Comment by beAbU
15 hours ago
Did you read the full article?
The whole point of the manual cleanup duty is the meticulous mapping of MOOP. This information is used by the community to learn and improve for next time. This has resulted in measurable improvement over the years, despite the event growing massively in size during that time.
I feel a big commercial machine that cleans the site up in a couple of hours will result in a community that does not espouse the 'leave no trace' principle. Because why would you care? A big machine is going to clean it all up anyway.
You can definitely add some telemetry to this that records and analyzes realtime location to "map" the litter, even when using a device like this. The conveyor actually seems very well suited to an external camera that records and analyzes the mess to a degree that should be suitable for the purpose of "recording" litter types and concentrations based on the location, without resorting to manual sweep/dust bins which actually sounds pretty insane at this scale.

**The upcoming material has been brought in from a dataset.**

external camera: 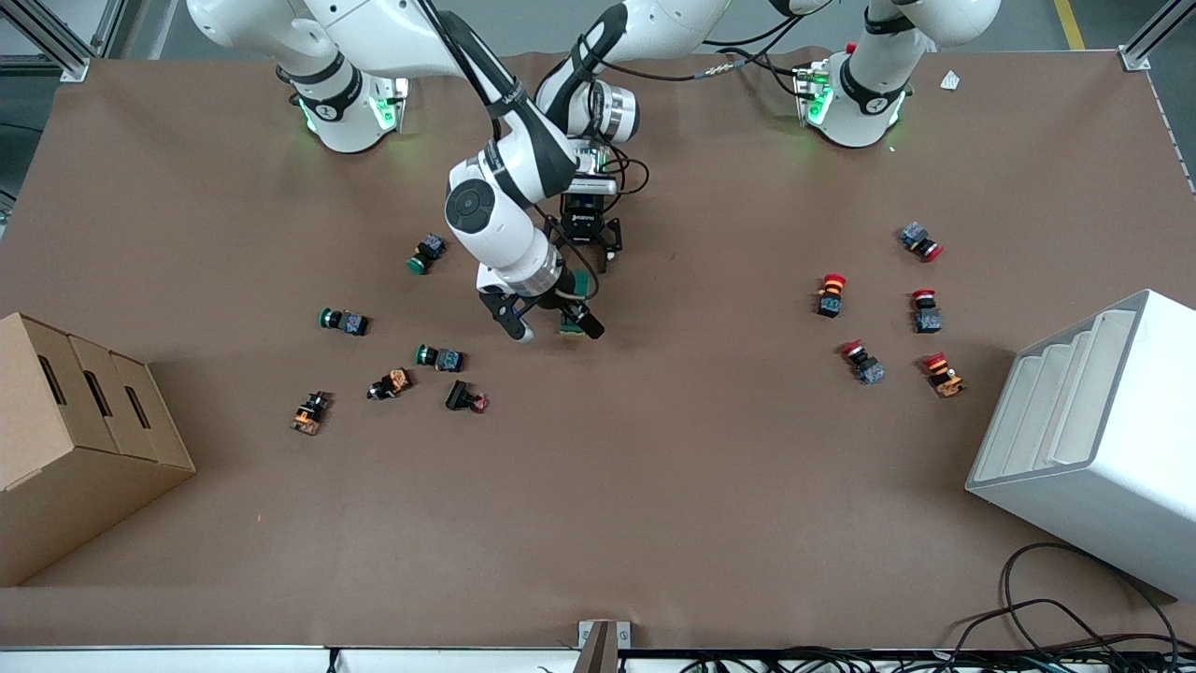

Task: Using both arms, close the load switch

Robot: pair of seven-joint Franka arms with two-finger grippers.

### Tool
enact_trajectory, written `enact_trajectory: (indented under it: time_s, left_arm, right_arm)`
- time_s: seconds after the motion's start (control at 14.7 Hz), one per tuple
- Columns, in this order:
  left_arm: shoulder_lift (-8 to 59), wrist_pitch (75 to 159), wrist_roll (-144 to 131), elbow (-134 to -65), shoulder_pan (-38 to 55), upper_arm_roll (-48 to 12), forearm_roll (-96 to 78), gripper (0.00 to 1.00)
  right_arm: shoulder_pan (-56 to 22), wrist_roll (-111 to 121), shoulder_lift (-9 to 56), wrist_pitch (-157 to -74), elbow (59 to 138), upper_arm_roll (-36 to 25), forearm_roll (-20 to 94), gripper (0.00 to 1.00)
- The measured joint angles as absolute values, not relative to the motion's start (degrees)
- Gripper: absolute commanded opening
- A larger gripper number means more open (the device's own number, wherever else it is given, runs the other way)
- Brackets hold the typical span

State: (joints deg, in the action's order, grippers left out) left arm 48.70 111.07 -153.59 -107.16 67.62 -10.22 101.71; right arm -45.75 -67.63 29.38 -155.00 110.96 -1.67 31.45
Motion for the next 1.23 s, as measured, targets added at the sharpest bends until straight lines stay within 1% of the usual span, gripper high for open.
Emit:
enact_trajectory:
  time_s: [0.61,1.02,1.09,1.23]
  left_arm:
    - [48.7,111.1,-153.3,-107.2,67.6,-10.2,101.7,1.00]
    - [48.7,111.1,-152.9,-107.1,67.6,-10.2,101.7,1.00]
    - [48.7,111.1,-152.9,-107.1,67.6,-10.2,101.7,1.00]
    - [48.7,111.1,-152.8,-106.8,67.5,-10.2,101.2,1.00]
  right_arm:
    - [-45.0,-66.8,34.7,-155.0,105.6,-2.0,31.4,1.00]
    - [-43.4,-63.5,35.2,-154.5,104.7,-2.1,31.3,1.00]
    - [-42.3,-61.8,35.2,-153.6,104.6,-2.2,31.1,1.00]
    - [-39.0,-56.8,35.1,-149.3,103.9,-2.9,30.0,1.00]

Right, needs a drone pass for mapping before and after cleaning.
Needing 150 people for weeks to clean up is too labor-intensive. Are they paid?
You’ve missed the point. This is a cultural commitment not a logistics problem to engineer away.

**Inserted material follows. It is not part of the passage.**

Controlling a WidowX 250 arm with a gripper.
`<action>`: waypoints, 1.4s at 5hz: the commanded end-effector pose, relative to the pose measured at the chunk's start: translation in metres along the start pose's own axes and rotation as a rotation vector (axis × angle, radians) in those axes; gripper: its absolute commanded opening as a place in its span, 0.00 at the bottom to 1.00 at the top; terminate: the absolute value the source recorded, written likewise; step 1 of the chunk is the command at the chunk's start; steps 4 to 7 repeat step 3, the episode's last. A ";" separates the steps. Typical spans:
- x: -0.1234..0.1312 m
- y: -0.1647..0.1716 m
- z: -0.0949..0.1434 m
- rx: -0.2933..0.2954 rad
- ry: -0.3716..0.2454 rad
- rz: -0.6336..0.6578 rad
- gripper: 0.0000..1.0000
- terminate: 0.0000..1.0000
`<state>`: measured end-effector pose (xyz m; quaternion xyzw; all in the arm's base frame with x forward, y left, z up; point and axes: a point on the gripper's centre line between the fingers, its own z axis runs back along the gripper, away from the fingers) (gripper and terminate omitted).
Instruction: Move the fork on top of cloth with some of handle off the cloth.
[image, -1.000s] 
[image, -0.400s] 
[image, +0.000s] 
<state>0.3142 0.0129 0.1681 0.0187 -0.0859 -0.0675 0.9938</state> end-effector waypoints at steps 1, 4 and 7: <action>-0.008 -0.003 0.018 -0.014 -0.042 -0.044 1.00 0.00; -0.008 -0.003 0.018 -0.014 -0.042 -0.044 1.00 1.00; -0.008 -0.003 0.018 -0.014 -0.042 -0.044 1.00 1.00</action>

The person you replied to did kindly try to explain to you, but you seem to have ignored it.
If you don’t understand the culture of Burning Man, that’s fine. But maybe don’t callously reduce 150 peoples’ labor of love to “btw just use this machine”.
> This is a cultural commitment not a logistics problem to engineer away.
Not entirely.[1] Not all the workers are happy campers. There's a high suicide rate and injury rate.
[1] https://www.salon.com/2018/08/24/exclusive-burning-man-a-uto...
I've met enough people that have that same attitude towards other people having to clean it.